When you get to the corner let it fall off the back of the arm. Leave it there. Lift up the foot and then move the whole thing back to the front. Continue until you've top stitched around the entire outside. I suppose you could hand sew the gap closed, but I know my boys and didn't really want to risk pellets everywhere so I machine sewed it.
That's it, you're done! Have fun hunting down your items. Check out our crazy pumpkin man, isn't he funny? He's actually a heavy duty sticker that I didn't remove the backing from. Do you see the British soldier hiding under the pumpkin? Jayden is so into the British that he even painted his nutcracker in the style he felt they wore during the Revolutionary War.

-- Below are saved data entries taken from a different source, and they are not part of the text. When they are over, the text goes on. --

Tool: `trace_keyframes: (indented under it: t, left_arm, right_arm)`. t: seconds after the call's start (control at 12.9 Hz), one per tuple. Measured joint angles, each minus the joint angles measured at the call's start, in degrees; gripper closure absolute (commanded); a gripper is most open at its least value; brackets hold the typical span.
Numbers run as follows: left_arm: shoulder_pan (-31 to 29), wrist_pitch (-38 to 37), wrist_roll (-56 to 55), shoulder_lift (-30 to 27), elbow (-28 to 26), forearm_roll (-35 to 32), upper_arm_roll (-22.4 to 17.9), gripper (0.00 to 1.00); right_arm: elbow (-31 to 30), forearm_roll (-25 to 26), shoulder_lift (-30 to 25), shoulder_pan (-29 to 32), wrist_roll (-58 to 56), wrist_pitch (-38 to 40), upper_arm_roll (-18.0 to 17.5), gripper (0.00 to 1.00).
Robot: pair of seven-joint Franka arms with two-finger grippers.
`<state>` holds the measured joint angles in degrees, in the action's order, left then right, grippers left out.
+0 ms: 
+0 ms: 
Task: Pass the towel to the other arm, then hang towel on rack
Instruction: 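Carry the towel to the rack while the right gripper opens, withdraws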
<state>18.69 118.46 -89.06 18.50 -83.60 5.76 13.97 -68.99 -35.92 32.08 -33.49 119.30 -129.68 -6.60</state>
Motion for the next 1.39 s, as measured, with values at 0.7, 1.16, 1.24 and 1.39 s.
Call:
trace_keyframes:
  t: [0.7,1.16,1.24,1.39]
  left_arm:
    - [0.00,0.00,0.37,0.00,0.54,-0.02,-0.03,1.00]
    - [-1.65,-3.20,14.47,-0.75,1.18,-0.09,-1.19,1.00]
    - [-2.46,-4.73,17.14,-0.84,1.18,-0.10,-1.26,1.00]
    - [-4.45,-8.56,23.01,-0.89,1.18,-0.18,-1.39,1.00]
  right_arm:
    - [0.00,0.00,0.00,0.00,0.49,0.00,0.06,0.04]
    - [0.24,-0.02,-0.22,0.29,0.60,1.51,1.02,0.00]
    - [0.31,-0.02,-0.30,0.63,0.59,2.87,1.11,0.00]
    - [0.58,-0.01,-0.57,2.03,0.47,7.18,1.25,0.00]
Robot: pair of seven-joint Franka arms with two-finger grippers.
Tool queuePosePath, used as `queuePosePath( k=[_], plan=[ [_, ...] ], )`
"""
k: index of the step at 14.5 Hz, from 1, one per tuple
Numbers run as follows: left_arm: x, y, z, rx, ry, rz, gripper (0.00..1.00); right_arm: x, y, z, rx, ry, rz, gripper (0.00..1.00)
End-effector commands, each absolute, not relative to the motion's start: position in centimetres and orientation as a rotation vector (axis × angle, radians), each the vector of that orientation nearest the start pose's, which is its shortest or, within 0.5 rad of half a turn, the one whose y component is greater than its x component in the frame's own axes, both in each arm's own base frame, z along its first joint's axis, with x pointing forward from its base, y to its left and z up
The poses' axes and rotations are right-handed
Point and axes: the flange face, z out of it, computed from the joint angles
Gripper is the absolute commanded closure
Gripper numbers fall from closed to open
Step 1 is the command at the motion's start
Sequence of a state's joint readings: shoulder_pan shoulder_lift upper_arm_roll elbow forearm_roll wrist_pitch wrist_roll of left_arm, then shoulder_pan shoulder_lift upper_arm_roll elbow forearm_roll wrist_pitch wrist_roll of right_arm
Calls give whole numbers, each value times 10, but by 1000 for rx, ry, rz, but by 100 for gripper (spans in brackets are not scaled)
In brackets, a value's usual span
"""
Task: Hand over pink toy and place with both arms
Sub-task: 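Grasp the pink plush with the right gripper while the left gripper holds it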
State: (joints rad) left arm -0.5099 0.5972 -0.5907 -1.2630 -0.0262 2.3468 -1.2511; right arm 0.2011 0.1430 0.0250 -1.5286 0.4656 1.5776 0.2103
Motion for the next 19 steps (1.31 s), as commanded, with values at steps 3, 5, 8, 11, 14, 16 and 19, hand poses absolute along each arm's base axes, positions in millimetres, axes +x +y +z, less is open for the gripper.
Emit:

Now, I will admit that the Eye Spy, I Spy, & Discovery bags you can buy in etsy shops, get patterns for, or find instructions for online all suggest adding a tag to the bag so people know what they are hunting for. I plan to do this with mine as well. Did you notice the little tag on each child's bag? I plan to use the loop of the tag to hook a ribbon or metal ring through with a laminated copy of the list of items in the bag. You don't need your own tags to do this, you can use a piece of ribbon if you want. I even saw a few where people printed the list directly on the material. The options are endless. I liked the idea of using my fun little tags, yes they really say Aussie Pumpkin Patch on them, and adding the list that way. I'm kinda hoping to make a few more of these because they are super quick and super fun to make!